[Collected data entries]
┄┄┄┄┄┄
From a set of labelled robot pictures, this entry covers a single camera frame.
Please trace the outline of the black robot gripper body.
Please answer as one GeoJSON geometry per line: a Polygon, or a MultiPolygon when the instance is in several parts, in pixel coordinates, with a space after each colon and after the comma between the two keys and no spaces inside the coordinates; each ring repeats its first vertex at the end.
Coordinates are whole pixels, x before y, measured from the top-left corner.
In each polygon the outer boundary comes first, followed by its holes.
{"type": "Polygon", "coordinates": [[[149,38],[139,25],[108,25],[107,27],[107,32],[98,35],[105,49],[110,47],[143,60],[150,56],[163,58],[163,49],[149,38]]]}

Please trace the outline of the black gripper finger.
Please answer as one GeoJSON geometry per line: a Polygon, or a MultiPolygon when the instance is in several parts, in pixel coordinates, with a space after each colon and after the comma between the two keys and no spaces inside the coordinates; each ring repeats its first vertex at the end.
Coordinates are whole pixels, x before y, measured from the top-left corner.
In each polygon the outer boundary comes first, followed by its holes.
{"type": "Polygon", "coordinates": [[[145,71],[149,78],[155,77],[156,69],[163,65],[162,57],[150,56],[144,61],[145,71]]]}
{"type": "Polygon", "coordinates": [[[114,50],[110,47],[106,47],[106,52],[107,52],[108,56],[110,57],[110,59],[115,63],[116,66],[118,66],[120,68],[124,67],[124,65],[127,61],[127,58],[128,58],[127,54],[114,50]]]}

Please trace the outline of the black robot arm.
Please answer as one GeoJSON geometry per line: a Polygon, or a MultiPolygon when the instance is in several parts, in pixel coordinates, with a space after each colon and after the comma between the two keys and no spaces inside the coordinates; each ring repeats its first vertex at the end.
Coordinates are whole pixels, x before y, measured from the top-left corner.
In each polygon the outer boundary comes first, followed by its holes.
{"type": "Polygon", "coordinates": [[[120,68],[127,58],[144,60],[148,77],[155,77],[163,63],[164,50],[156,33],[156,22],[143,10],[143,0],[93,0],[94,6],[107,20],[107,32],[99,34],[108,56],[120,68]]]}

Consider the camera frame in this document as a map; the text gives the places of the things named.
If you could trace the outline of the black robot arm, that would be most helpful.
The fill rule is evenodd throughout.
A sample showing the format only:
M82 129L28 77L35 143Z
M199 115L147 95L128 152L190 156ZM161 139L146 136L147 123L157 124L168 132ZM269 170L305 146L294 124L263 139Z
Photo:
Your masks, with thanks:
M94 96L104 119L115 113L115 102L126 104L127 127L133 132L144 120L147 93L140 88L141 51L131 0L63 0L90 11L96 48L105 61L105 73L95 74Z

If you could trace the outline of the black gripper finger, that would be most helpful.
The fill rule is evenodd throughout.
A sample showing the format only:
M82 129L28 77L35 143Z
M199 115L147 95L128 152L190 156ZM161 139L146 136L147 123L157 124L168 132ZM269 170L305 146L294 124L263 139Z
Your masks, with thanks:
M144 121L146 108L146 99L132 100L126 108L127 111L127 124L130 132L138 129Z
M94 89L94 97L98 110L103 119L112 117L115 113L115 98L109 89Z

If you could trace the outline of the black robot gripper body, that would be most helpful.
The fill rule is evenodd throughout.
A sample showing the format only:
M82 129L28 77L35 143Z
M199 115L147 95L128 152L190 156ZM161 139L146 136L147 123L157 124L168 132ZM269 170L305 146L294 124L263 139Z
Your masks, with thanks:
┄┄┄┄┄┄
■ **TASK STATEMENT**
The records above need to be written out again. Keep them exact.

■ **EXERCISE RESPONSE**
From a set of labelled robot pictures, this entry covers a single camera frame.
Please trace the outline of the black robot gripper body.
Please answer as one GeoJSON geometry per line: a Polygon, or a MultiPolygon when the instance is in several parts, in pixel coordinates, with a space after each colon and after the comma between the two keys and no spaces inside the coordinates; each ring repeats its first vertex at the end.
Coordinates are whole pixels, x before y, measured from the top-left corner.
In each polygon the outer boundary comes first, followed by its holes.
{"type": "Polygon", "coordinates": [[[149,38],[139,25],[108,25],[107,27],[107,32],[98,35],[105,49],[110,47],[143,60],[150,56],[163,58],[163,49],[149,38]]]}

Please trace the outline of the black gripper finger.
Please answer as one GeoJSON geometry per line: a Polygon, or a MultiPolygon when the instance is in several parts, in pixel coordinates, with a space after each colon and after the comma between the two keys and no spaces inside the coordinates; each ring repeats its first vertex at the end.
Coordinates are whole pixels, x before y, measured from the top-left corner.
In each polygon the outer boundary comes first, followed by its holes.
{"type": "Polygon", "coordinates": [[[145,71],[149,78],[155,77],[156,69],[163,65],[162,57],[150,56],[144,61],[145,71]]]}
{"type": "Polygon", "coordinates": [[[114,50],[110,47],[106,47],[106,52],[107,52],[108,56],[110,57],[110,59],[115,63],[116,66],[118,66],[120,68],[124,67],[124,65],[127,61],[127,58],[128,58],[127,54],[114,50]]]}

Please trace the outline of the black robot arm.
Please answer as one GeoJSON geometry per line: a Polygon, or a MultiPolygon when the instance is in several parts, in pixel coordinates, with a space after each colon and after the comma between the two keys and no spaces inside the coordinates; each ring repeats its first vertex at the end.
Coordinates are whole pixels, x before y, measured from the top-left corner.
In each polygon the outer boundary comes first, followed by its holes.
{"type": "Polygon", "coordinates": [[[120,68],[127,58],[144,60],[148,77],[155,77],[163,63],[164,50],[156,33],[156,22],[143,10],[143,0],[93,0],[94,6],[107,20],[107,32],[99,34],[108,56],[120,68]]]}

Consider the camera frame in this document as a map; the text gives the places of the things named.
If you could trace the outline of the black robot arm, that would be most helpful.
The fill rule is evenodd throughout.
A sample showing the format only:
M82 129L28 77L35 143Z
M199 115L147 95L128 152L190 156ZM161 139L146 136L147 123L157 124L168 132ZM269 170L305 146L294 124L263 139Z
Photo:
Your masks, with thanks:
M94 96L104 119L115 113L115 102L126 104L127 127L133 132L144 120L147 93L140 88L141 51L131 0L63 0L90 11L96 48L105 61L105 73L95 74Z

If you could trace the outline of the black gripper finger, that would be most helpful.
The fill rule is evenodd throughout.
A sample showing the format only:
M82 129L28 77L35 143Z
M199 115L147 95L128 152L190 156ZM161 139L146 136L147 123L157 124L168 132ZM269 170L305 146L294 124L263 139Z
Your masks, with thanks:
M144 121L146 108L146 99L132 100L126 108L127 111L127 124L130 132L138 129Z
M94 89L94 97L98 110L103 119L112 117L115 113L115 98L109 89Z

If you could trace the outline of the black robot gripper body, that would be most helpful.
The fill rule is evenodd throughout.
A sample showing the format only:
M82 129L28 77L35 143Z
M199 115L147 95L128 152L190 156ZM161 139L146 136L147 123L157 124L168 132ZM269 170L305 146L294 124L263 139Z
Your masks, with thanks:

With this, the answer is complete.